2 June 2014, Writing Ideas - Vampire Novel, part 53, the Theme, Developing Characters Rising Action
Announcement: There is action on my new novels. The publisher renamed the series--they are still working on the name. I provided suggestions as did one of my prepub readers. Now the individual books will be given single names: Leora, Leila, Russia, Lumiere', China, Sveta, and Klava--at least these are some of the suggestions. They are also working on a single theme for the covers. I'll keep you updated.
Introduction: I wrote the novel Aksinya: Enchantment and the Daemon. This was my 21st novel and through this blog, I gave you the entire novel in installments that included commentary on the writing. In the commentary, in addition to other general information on writing, I explained, how the novel was constructed, the metaphors and symbols in it, the writing techniques and tricks I used, and the way I built the scenes. You can look back through this blog and read the entire novel beginning with http://www.pilotlion.blogspot.com/2010/10/new-novel-part-3-girl-and-demon.html.
I'm using this novel as an example of how I produce, market, and eventually (we hope) get a novel published. I'll keep you informed along the way.

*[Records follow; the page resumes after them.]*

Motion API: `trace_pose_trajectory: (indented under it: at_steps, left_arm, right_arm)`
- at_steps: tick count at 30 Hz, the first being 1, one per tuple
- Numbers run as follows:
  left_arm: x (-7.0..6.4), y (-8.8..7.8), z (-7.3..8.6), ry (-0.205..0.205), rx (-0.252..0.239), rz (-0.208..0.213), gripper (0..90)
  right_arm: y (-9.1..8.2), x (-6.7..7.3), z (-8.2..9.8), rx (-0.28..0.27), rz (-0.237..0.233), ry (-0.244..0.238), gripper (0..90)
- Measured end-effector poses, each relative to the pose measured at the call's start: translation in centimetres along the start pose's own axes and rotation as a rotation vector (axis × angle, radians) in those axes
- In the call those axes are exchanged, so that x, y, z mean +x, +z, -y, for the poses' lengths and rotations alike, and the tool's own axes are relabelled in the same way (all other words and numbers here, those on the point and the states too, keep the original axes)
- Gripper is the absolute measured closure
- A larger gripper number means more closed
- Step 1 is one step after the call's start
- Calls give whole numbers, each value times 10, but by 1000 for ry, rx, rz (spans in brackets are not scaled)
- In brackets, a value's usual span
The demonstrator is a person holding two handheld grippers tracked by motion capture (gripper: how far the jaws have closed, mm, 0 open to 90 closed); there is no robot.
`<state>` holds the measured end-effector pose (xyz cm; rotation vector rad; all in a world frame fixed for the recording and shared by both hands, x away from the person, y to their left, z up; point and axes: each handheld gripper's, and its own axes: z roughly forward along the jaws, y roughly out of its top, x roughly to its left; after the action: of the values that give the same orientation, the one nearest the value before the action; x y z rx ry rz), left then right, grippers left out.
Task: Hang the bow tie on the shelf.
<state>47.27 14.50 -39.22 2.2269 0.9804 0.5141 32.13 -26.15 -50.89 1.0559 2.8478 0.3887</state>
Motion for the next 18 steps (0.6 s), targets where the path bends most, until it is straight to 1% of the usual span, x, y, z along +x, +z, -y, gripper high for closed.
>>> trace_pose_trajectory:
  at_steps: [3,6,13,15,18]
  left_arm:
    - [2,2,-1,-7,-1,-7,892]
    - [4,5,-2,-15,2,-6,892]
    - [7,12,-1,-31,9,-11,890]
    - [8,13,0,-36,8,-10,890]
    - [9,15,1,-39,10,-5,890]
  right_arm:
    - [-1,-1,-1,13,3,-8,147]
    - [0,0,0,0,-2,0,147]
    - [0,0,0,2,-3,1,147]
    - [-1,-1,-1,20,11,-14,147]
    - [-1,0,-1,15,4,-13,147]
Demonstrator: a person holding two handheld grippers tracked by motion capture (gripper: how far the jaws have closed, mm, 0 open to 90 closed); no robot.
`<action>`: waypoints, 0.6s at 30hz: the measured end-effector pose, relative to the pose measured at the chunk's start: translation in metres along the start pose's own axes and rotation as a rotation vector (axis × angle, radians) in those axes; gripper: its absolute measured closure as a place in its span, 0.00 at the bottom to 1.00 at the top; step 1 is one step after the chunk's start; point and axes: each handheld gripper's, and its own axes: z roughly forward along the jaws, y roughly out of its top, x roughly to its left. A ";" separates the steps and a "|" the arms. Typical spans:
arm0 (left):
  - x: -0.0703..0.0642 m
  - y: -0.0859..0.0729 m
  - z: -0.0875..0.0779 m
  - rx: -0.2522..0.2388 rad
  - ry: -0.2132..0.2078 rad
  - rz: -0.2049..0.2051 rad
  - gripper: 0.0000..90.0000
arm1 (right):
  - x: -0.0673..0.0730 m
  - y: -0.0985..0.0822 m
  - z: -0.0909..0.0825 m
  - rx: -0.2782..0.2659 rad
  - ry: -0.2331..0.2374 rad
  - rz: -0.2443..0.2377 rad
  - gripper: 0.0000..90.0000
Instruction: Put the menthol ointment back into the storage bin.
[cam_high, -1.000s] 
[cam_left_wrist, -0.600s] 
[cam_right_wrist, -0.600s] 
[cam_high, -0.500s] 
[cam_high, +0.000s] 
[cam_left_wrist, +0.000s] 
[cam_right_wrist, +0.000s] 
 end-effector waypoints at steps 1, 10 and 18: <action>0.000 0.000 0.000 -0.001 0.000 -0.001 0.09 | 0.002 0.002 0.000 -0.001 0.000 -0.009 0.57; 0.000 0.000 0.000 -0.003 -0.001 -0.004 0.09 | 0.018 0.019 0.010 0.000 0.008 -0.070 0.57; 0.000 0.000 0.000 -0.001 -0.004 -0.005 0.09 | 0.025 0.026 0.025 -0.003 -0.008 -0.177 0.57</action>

The four plus one basic rules I employ when writing:
1. Don't confuse your readers.
2. Entertain your readers.
3. Ground your readers in the writing.
4. Don't show (or tell) everything.
5. Immerse yourself in the world of your writing.
All novels have five discrete parts:
1. The initial scene (the beginning)
2. The rising action
3. The climax
4. The falling action
5. The dénouement
The theme statement of this new novel is: An agent of the organization becomes involved with a vampire girl during a mission, she becomes dependent on the agent, and she is redeemed.
The theme of Valeska is the redemption (or the ability to be redeemed) of a Vampire. This is one of the points I made before about themes. This idea is a unique theme. I don't know if anyone ever thought to write using this theme, I know I haven't read it or heard about it. That doesn't mean someone else hasn't used it before, but I rather doubt it. The assumption about vampires as spiritual creatures (and all classical vampires must be spiritual creatures) is that there is no way they can be redeemed. They are, literally, the living unredeemable. In fact, the undead are supposedly unredeemable. I already touched on this as a subtheme in a couple of my novels.
I have two characters, Scaith and Oba, who are humans held from death. They are literally undead beings. Scaith and Oba were made by the beings I write about in my Ancient Light novels. In these novels, I address the character of these beings and their "redemption." Oba came out of the evil he was made for by his experiences and protection of Lumiere' Bolang. His journey of redemption took more than one novel in the series and eventually led to his destruction. He is a very engaging character. Scaith, on the other hand, was made in a fit of despair. Her death was an accident, and she gained many of the memories of Oba. Scaith was a person who was already moving from evil before she died. As a human held back from death, she had an opportunity to gain the power she needed and desired to act on the world. I should mention, that each of my novels addresses a person or being who the world might imagine can't be redeemed or who must be evil. In each novel, I address their goodness and potential redemption.